Reactive drivers that affect Mature companies

The combination of these drivers triggers dedicated effort to continuously verify the trustworthiness of the data as a matter of “business as usual (BAU)”. The key word in this statement is: continuous. This is how this outcome differs from the situation when the maturity of the organization is the sole driver. The continuous data quality monitoring and subsequent actions are what a data driven organization should constantly aim for in order to be prepared for any change coming from within or the outside.

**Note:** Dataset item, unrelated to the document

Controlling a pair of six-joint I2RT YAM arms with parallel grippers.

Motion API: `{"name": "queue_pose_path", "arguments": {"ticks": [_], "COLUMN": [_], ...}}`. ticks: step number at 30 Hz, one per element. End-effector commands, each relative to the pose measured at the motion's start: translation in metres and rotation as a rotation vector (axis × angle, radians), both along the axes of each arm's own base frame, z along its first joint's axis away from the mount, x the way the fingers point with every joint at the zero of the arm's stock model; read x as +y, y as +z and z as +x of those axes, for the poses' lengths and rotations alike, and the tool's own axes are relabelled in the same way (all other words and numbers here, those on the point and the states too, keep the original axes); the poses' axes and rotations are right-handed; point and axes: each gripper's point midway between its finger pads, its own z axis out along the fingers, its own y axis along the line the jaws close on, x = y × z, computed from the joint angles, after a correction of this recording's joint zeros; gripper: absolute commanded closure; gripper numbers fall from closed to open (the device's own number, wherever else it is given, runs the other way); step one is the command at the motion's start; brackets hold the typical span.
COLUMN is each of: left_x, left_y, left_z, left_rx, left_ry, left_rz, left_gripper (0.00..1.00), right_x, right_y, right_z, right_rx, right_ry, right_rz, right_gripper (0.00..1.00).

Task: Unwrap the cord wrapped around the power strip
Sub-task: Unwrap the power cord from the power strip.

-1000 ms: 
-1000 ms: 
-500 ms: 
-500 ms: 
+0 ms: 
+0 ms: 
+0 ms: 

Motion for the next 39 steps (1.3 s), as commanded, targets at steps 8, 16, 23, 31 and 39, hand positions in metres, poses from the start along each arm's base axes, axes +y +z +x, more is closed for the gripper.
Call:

Mature company where Resources are abundant

This combination of drivers is the best set for prompting “investment” where the data is in the center. A good example is another fashionable trend – the development of artificial intelligence (AI) capabilities. For an AI to work, it needs vast amounts of data. Data that is clean, organized, structured and actual. Feeding an AI system with good data is the primary factor for its success. Therefore, a company which would be looking to embark on such journey must be sure that all its data is ready to use. Such company is digitally mature and have the resources necessary to walk the way. Measuring and assessing the state of the data, becomes one of the first requirements and this company would not only be willing but also looking to invest in data quality activities.

The bullseye – where all three drivers are in play

This is a state where different factors are pushing the company to react, have sufficient means to respond to those factors and is mature enough to realize that the knowledge, which comes from high volume of quality data, is its main asset. Companies, that purposefully choose to test and monitor the quality of their data, are most likely to start generating and “enjoying” sustainable competitive advantages leading to superior returns over extended period of time.

It is not a question of when

In conclusion, the question of when a data quality check should be performed is not one of timing, but rather of circumstances. Each driver or a combination of drivers triggers a specific response and not aligning that response with the condition or the goals of the company can only magnify the possible damage. Therefore, we worked out the framework that this blogpost started with as a guide for the organization to judge what could trigger a review of the quality of its data and what business outcome, they might expect as a consequence.